4.2 Time of the Essence. Time shall be of the essence of this Agreement.
4.3 Costs. Each party will bear the costs and expenses incurred by him or
it in connection with this Agreement and the transactions contemplated hereby.
4.4 Entire Agreement and Amendment. This Agreement and documents delivered
at the Closing Date hereunder contain the entire agreement between the parties
hereto with respect to the transactions contemplated by this Agreement and
supersedes all other agreements, written or oral, with respect thereto. This
Agreement may be amended or modified in whole or in part, and any rights
hereunder may be waived, only by an agreement in writing, duly and validly
executed in the same manner as this Agreement or by the party against whom the
waiver would be asserted. The waiver of any right hereunder shall be effective
only with respect to the matter specifically waived and shall not act as a
continuing waiver unless it so states by its terms.

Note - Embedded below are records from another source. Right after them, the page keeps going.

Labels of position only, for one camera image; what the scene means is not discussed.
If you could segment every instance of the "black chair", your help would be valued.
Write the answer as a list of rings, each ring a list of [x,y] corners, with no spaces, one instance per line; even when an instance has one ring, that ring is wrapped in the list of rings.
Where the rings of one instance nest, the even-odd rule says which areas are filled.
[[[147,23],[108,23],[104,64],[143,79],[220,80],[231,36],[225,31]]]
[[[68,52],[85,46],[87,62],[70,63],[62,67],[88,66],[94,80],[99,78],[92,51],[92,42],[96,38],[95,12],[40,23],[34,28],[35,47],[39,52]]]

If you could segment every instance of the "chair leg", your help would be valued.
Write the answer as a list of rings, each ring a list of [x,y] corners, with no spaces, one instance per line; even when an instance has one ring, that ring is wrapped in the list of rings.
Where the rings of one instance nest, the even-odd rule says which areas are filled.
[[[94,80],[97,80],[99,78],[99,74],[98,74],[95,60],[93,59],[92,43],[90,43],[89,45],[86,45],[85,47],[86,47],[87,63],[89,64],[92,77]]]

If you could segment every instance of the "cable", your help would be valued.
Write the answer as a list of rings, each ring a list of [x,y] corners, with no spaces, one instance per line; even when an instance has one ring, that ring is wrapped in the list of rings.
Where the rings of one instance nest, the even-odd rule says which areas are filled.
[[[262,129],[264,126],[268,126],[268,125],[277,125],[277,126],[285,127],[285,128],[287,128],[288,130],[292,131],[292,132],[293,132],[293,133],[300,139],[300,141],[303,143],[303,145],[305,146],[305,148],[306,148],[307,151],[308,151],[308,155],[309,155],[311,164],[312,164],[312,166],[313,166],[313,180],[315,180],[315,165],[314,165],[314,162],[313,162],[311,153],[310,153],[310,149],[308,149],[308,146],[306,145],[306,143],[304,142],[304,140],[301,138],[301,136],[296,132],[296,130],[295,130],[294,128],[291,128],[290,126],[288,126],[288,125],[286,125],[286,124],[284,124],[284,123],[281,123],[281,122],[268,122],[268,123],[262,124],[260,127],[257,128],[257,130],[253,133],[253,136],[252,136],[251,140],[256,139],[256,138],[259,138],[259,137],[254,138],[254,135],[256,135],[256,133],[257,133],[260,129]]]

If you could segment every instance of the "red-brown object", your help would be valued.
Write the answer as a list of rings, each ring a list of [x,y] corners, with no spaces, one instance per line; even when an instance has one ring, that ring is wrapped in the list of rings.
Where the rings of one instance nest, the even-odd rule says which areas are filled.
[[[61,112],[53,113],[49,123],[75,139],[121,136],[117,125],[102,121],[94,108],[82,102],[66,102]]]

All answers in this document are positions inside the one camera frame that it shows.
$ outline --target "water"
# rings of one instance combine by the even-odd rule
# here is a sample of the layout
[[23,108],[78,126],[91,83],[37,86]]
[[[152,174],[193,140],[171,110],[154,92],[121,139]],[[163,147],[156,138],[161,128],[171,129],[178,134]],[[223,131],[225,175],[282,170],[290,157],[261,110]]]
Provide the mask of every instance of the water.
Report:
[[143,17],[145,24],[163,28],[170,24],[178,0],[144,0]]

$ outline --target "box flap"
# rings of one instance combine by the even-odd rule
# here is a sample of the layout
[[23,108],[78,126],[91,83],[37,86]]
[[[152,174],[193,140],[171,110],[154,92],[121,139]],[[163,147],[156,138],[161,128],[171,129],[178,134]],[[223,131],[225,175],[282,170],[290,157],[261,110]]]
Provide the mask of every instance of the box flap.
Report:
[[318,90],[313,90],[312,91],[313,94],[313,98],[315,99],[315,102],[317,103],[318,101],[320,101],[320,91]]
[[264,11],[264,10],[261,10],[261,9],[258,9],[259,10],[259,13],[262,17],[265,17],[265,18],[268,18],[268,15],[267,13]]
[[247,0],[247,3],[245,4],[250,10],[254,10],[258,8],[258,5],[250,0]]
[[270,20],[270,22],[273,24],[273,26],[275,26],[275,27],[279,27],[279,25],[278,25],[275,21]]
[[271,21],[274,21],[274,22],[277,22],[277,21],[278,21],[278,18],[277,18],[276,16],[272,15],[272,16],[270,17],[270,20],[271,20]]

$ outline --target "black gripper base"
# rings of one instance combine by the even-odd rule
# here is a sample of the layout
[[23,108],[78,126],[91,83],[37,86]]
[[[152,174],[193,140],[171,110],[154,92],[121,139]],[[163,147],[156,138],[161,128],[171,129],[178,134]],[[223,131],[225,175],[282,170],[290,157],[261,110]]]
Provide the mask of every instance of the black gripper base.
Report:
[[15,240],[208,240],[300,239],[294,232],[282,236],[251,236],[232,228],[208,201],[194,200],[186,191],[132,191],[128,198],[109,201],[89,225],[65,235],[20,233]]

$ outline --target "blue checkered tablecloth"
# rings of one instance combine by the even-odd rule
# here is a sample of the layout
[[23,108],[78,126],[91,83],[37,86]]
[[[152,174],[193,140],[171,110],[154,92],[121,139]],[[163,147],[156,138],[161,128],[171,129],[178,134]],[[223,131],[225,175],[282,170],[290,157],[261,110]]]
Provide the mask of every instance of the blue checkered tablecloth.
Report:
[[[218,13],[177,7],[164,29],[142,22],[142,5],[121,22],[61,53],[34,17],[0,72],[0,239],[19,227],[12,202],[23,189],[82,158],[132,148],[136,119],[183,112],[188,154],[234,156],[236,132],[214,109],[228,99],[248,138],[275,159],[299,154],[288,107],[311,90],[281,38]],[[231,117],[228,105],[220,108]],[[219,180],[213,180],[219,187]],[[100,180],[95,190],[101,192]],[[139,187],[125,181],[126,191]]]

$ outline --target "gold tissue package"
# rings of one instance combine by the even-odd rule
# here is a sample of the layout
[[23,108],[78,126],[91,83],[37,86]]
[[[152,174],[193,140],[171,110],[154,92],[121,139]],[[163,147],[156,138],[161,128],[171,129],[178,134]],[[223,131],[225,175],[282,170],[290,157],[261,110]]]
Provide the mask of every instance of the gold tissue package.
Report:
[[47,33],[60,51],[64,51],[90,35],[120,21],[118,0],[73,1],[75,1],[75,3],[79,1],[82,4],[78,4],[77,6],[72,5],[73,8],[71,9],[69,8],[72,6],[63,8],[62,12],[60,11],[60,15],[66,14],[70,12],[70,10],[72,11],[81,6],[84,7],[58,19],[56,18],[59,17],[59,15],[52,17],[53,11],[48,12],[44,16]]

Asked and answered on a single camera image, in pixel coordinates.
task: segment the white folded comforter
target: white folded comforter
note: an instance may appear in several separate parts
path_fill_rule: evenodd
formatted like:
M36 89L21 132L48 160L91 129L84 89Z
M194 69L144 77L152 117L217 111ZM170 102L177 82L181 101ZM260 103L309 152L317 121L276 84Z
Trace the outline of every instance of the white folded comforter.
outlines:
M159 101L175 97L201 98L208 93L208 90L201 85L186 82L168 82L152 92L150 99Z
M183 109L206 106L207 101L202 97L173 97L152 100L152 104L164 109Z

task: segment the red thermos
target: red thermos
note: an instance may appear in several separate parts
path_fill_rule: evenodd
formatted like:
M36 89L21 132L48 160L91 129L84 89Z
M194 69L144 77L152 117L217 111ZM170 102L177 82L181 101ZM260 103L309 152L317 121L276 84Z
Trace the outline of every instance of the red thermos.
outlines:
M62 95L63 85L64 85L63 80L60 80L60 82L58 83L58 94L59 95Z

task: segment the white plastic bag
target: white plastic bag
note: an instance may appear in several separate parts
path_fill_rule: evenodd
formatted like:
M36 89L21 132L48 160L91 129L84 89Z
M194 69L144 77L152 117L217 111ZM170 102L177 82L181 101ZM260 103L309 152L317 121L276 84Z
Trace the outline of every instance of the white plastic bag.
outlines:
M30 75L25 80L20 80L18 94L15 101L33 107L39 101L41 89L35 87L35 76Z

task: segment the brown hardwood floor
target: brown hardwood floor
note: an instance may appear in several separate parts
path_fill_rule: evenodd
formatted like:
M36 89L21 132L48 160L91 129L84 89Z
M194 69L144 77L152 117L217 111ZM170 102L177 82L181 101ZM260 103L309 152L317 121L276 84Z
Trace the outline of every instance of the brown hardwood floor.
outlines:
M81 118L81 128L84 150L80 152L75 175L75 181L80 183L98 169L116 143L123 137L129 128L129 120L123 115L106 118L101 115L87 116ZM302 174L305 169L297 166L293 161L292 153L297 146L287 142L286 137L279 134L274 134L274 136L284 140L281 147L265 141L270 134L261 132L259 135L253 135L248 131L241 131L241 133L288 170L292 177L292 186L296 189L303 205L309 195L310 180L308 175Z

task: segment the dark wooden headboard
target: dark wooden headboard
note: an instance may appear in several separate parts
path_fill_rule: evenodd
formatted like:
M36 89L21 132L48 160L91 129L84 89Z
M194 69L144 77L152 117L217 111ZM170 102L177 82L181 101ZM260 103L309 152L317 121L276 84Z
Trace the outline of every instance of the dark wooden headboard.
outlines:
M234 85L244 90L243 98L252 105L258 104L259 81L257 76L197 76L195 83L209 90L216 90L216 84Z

4.5 Counterparts. This Agreement may be executed in one or more
counterparts each of which shall be deemed to constitute an original and shall
become effective when one or more counterparts have been signed by each party
hereto and delivered to the other party.
4.6 Governing Law. This Agreement shall be governed by, and construed and
interpreted in accordance with, the laws of the State of California.
4.7 Attorneys' Fees and Costs. In the event any party to this Agreement
shall be required to initiate legal proceedings to enforce performance of any
term or condition of this Agreement, including, but not limited to, the
interpretation of any term or provision hereof, the payment of monies or the
enjoining of any action prohibited hereunder, the prevailing party shall be
entitled to recover such sums, in addition to any other damages or compensation
received, as will reimburse the prevailing party for reasonable attorneys' fees
and court costs incurred on account thereof (including, without limitation, the
costs of any appeal) notwithstanding the nature of the claim or cause of action
asserted by the prevailing party.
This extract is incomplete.